According to the American Academy of Dermatology, the most preventable risk factor for all skin cancers — including melanoma — is sun exposure. Research in 2010 found that daily use of sunscreen drastically reduced the incidence of melanoma, which is the deadliest form of skin cancer. And by drastically, I mean cut it in half. So every mom I know was all over the sunscreen on their babies, as soon as they reached the age of 6 months. Sun hats, protective umbrellas at the water park, a pop-up shade thing at the beach — the moms in my playgroup were earning an A in protective parenting back then.

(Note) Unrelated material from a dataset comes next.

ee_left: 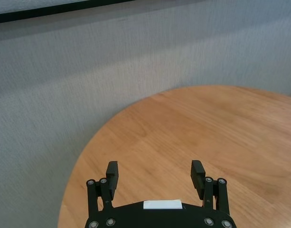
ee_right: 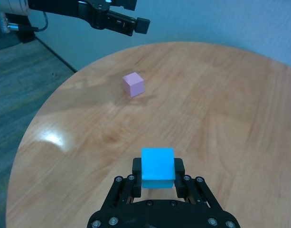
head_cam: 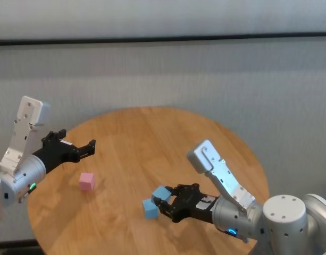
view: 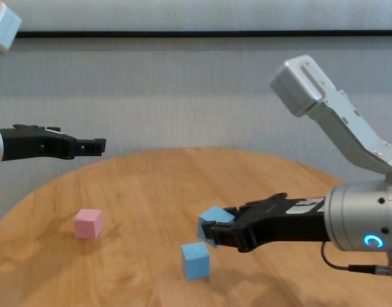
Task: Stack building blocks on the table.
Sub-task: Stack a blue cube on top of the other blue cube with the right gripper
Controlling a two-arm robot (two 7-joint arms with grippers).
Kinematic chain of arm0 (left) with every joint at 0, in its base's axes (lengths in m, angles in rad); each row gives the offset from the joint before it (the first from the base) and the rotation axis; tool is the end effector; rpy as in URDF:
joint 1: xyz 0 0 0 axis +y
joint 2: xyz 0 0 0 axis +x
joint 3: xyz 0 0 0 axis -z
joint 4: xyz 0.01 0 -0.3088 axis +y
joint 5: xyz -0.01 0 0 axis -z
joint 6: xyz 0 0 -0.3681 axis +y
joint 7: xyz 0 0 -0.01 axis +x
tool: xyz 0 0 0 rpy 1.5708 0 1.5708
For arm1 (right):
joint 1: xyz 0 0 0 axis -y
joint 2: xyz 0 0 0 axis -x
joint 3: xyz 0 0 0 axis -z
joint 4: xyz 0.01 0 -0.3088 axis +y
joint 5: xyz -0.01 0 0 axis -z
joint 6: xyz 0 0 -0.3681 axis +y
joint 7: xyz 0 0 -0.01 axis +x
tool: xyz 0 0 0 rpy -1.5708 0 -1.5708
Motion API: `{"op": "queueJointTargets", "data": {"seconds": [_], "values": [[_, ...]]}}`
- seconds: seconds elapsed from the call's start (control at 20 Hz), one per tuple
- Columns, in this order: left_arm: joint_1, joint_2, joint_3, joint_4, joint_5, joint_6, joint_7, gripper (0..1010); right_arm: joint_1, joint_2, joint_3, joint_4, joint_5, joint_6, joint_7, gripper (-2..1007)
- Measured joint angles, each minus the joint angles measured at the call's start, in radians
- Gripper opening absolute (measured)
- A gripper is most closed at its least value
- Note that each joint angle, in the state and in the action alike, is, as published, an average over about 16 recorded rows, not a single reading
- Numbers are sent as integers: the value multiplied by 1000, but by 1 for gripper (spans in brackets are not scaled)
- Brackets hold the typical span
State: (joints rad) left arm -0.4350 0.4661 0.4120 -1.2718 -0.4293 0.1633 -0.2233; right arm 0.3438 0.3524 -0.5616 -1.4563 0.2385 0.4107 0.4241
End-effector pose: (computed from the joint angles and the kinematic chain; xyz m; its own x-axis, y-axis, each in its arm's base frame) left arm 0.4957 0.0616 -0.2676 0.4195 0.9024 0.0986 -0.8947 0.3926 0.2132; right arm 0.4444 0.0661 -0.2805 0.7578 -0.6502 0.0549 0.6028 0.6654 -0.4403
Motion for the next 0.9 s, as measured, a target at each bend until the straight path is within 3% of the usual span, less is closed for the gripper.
{"op": "queueJointTargets", "data": {"seconds": [0.5,0.9], "values": [[0,0,0,0,0,0,0,1003,24,-22,-21,14,-24,54,16,369],[0,0,0,0,0,0,0,1003,36,-42,-25,39,-39,71,19,369]]}}
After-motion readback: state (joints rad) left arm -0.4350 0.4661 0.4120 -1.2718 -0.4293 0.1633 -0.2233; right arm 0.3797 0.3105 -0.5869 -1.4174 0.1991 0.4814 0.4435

As my kids got into their elementary school years, I was still pretty vigilant about the sunscreen. They moaned and complained that it felt “icky” or smelled funny, but I insisted. Then there was the summer I forgot the golden rule of sunscreen — reapply. We were at the lake and my son was floating around in an inner tube. He was properly sunscreened, but the combination of the water and the inner tube rubbing his skin rubbed the sunscreen off in two distinct areas on his sides and back. Quite symmetrical, I might add. This was the very first sunburn either of my kids ever had, and I felt absolutely horrible about it. And he was very vocal about how I didn’t remember to reapply. Pretty sure that he remembers to this day.
Fast forward to the tween years — what 12-year-old kid wants their mom to slather them in sunscreen? Especially in public. It’s time to teach them to put on sunscreen by themselves. Maybe a bit of help with their backs, but that’s where spray sunscreen comes in handy. And as they got older and into their teens, I realized that I was still reminding them to apply sunscreen. Still. So I stopped.
Cue sunburn. Which hurts. Which reminds them to wear the damn sunscreen next time. It may take a few burns, but this is a great example of natural consequence parenting, of which I am a big fan. My son’s summer job this year involved lots of time outdoors. The first week alone he burned his nose and forehead to a crisp. Then by the second week — when his nose was finally healing — an amazing thing happened.
He started using the sunscreen. Pretty sure that’s a parenting win for me.